Material provided section start

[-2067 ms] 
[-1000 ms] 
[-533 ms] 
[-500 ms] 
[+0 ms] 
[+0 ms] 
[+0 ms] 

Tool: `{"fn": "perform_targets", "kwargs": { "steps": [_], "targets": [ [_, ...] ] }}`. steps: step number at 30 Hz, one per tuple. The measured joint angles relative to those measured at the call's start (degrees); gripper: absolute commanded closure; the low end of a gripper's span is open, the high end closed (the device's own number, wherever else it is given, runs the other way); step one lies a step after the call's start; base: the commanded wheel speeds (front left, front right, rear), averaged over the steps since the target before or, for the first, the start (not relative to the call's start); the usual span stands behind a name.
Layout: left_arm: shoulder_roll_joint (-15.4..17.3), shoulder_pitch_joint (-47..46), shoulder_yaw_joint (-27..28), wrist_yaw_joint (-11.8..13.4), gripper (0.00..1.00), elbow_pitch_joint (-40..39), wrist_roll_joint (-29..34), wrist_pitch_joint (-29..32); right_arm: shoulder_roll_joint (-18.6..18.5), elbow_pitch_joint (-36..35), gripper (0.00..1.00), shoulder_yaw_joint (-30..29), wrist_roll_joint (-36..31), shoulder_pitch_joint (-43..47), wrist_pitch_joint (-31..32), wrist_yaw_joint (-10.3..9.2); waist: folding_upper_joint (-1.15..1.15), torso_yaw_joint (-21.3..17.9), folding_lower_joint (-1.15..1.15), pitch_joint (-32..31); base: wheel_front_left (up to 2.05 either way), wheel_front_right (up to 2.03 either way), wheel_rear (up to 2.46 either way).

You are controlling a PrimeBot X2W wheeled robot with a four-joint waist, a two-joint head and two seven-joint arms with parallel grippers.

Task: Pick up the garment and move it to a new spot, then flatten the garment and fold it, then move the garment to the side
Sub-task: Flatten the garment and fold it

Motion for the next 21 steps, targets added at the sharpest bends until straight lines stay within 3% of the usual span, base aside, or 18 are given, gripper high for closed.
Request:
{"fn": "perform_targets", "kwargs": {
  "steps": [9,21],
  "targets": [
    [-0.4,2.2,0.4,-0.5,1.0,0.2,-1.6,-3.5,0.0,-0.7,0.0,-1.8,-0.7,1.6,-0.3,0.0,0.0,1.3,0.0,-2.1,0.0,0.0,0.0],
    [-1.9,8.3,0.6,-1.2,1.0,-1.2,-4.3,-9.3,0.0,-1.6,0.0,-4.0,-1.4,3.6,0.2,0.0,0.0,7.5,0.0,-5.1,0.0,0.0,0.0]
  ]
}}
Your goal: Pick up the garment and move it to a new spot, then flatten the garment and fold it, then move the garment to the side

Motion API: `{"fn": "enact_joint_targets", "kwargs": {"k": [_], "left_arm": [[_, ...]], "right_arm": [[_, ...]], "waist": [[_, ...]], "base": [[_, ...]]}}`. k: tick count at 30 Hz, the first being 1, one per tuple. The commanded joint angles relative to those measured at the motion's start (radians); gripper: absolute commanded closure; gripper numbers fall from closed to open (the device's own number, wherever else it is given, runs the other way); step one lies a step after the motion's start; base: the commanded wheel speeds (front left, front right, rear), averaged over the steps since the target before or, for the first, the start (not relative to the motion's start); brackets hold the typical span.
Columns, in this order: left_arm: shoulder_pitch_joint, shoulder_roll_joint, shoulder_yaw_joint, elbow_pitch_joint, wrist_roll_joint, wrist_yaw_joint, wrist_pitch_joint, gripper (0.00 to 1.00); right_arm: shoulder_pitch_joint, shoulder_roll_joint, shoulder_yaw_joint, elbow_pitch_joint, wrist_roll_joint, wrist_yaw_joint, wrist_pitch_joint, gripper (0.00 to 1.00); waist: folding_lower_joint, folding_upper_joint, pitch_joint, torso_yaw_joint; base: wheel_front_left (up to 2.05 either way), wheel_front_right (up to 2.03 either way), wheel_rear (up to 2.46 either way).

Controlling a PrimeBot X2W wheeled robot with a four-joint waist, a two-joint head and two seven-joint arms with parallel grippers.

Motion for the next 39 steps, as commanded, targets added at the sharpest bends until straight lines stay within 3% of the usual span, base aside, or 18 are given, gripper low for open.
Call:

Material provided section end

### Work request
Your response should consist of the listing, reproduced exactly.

### Exercise output
[-2067 ms] 
[-1000 ms] 
[-533 ms] 
[-500 ms] 
[+0 ms] 
[+0 ms] 
[+0 ms] 

Tool: `{"fn": "perform_targets", "kwargs": { "steps": [_], "targets": [ [_, ...] ] }}`. steps: step number at 30 Hz, one per tuple. The measured joint angles relative to those measured at the call's start (degrees); gripper: absolute commanded closure; the low end of a gripper's span is open, the high end closed (the device's own number, wherever else it is given, runs the other way); step one lies a step after the call's start; base: the commanded wheel speeds (front left, front right, rear), averaged over the steps since the target before or, for the first, the start (not relative to the call's start); the usual span stands behind a name.
Layout: left_arm: shoulder_roll_joint (-15.4..17.3), shoulder_pitch_joint (-47..46), shoulder_yaw_joint (-27..28), wrist_yaw_joint (-11.8..13.4), gripper (0.00..1.00), elbow_pitch_joint (-40..39), wrist_roll_joint (-29..34), wrist_pitch_joint (-29..32); right_arm: shoulder_roll_joint (-18.6..18.5), elbow_pitch_joint (-36..35), gripper (0.00..1.00), shoulder_yaw_joint (-30..29), wrist_roll_joint (-36..31), shoulder_pitch_joint (-43..47), wrist_pitch_joint (-31..32), wrist_yaw_joint (-10.3..9.2); waist: folding_upper_joint (-1.15..1.15), torso_yaw_joint (-21.3..17.9), folding_lower_joint (-1.15..1.15), pitch_joint (-32..31); base: wheel_front_left (up to 2.05 either way), wheel_front_right (up to 2.03 either way), wheel_rear (up to 2.46 either way).

You are controlling a PrimeBot X2W wheeled robot with a four-joint waist, a two-joint head and two seven-joint arms with parallel grippers.

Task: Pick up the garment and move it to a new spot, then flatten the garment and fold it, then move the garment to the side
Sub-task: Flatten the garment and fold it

Motion for the next 21 steps, targets added at the sharpest bends until straight lines stay within 3% of the usual span, base aside, or 18 are given, gripper high for closed.
Request:
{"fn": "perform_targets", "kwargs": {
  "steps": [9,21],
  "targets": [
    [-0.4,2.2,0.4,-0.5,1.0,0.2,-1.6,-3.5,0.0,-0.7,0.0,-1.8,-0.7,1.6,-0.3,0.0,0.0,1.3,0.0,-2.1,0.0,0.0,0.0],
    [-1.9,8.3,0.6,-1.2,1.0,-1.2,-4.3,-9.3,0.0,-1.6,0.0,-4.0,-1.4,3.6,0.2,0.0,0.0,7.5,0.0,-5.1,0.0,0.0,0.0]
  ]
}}
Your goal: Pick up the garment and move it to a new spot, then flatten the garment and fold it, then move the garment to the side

Motion API: `{"fn": "enact_joint_targets", "kwargs": {"k": [_], "left_arm": [[_, ...]], "right_arm": [[_, ...]], "waist": [[_, ...]], "base": [[_, ...]]}}`. k: tick count at 30 Hz, the first being 1, one per tuple. The commanded joint angles relative to those measured at the motion's start (radians); gripper: absolute commanded closure; gripper numbers fall from closed to open (the device's own number, wherever else it is given, runs the other way); step one lies a step after the motion's start; base: the commanded wheel speeds (front left, front right, rear), averaged over the steps since the target before or, for the first, the start (not relative to the motion's start); brackets hold the typical span.
Columns, in this order: left_arm: shoulder_pitch_joint, shoulder_roll_joint, shoulder_yaw_joint, elbow_pitch_joint, wrist_roll_joint, wrist_yaw_joint, wrist_pitch_joint, gripper (0.00 to 1.00); right_arm: shoulder_pitch_joint, shoulder_roll_joint, shoulder_yaw_joint, elbow_pitch_joint, wrist_roll_joint, wrist_yaw_joint, wrist_pitch_joint, gripper (0.00 to 1.00); waist: folding_lower_joint, folding_upper_joint, pitch_joint, torso_yaw_joint; base: wheel_front_left (up to 2.05 either way), wheel_front_right (up to 2.03 either way), wheel_rear (up to 2.46 either way).

Controlling a PrimeBot X2W wheeled robot with a four-joint waist, a two-joint head and two seven-joint arms with parallel grippers.

Motion for the next 39 steps, as commanded, targets added at the sharpest bends until straight lines stay within 3% of the usual span, base aside, or 18 are given, gripper low for open.
Call:

The exercise is done, and nothing more is needed.